-- ACTIVITY --
Would you quote the material below from its first line through the line containing "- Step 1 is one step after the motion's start", exactly and with both ends included?

━━━

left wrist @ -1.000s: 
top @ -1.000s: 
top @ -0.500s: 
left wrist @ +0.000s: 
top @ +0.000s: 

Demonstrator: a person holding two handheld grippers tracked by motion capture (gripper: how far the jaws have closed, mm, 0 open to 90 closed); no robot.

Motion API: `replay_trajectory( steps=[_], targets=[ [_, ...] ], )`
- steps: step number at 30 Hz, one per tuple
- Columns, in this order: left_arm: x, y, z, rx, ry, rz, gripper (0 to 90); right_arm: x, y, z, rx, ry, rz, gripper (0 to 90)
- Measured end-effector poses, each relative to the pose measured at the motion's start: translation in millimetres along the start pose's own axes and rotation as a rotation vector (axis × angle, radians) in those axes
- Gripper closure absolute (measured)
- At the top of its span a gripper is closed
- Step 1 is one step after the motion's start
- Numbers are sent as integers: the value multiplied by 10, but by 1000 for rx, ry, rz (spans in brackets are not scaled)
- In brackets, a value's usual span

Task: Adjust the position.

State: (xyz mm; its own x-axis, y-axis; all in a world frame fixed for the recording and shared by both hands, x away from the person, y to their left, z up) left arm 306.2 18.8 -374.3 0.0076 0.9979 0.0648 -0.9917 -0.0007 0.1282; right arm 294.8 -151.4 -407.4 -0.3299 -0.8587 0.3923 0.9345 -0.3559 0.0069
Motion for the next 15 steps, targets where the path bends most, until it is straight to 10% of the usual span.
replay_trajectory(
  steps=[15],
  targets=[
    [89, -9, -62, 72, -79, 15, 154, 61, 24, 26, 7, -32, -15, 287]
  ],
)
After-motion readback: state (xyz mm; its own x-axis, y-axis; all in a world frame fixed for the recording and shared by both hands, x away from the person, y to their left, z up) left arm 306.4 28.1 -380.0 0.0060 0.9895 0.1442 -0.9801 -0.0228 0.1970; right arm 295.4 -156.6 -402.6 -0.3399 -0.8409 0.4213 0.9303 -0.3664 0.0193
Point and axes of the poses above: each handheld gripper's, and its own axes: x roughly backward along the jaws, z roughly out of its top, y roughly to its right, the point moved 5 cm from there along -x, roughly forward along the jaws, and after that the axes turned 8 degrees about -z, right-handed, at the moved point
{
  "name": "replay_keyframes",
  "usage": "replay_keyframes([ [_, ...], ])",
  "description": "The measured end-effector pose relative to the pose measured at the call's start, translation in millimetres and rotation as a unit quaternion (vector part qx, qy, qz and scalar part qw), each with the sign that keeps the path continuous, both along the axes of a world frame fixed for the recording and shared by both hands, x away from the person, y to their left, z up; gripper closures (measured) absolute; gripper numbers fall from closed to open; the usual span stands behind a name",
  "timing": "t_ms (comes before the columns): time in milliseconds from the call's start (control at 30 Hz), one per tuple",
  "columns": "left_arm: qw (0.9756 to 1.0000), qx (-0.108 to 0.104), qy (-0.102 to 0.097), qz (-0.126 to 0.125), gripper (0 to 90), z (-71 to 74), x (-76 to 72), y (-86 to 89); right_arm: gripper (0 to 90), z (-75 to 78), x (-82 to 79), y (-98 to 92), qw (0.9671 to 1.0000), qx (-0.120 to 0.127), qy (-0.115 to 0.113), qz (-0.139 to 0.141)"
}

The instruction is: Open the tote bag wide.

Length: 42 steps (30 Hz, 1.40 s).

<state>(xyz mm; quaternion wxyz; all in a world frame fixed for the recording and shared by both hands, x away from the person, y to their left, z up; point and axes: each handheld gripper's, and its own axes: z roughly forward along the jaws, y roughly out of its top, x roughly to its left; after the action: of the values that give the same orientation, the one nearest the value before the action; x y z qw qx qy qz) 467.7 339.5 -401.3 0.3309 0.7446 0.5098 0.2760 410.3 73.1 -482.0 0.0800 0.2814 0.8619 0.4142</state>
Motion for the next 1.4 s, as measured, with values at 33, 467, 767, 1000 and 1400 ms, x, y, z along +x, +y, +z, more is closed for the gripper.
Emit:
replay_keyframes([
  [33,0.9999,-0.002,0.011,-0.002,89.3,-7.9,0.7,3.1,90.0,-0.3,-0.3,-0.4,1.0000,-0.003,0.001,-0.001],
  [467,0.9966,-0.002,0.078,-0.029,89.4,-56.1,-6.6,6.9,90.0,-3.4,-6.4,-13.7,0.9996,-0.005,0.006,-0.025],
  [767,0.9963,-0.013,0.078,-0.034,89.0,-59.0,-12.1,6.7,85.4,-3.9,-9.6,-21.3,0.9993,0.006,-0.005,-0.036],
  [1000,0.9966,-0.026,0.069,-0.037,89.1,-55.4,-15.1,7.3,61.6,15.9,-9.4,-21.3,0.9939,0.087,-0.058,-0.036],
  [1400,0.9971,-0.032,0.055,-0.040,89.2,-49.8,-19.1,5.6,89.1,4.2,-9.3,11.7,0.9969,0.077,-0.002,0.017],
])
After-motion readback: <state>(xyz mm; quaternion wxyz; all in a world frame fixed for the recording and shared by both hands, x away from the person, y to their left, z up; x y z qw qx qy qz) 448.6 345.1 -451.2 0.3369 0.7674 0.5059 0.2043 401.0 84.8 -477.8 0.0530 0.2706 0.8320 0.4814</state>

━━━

-- SOLVED PROBLEM --
left wrist @ -1.000s: 
top @ -1.000s: 
top @ -0.500s: 
left wrist @ +0.000s: 
top @ +0.000s: 

Demonstrator: a person holding two handheld grippers tracked by motion capture (gripper: how far the jaws have closed, mm, 0 open to 90 closed); no robot.

Motion API: `replay_trajectory( steps=[_], targets=[ [_, ...] ], )`
- steps: step number at 30 Hz, one per tuple
- Columns, in this order: left_arm: x, y, z, rx, ry, rz, gripper (0 to 90); right_arm: x, y, z, rx, ry, rz, gripper (0 to 90)
- Measured end-effector poses, each relative to the pose measured at the motion's start: translation in millimetres along the start pose's own axes and rotation as a rotation vector (axis × angle, radians) in those axes
- Gripper closure absolute (measured)
- At the top of its span a gripper is closed
- Step 1 is one step after the motion's start

The exercise is complete.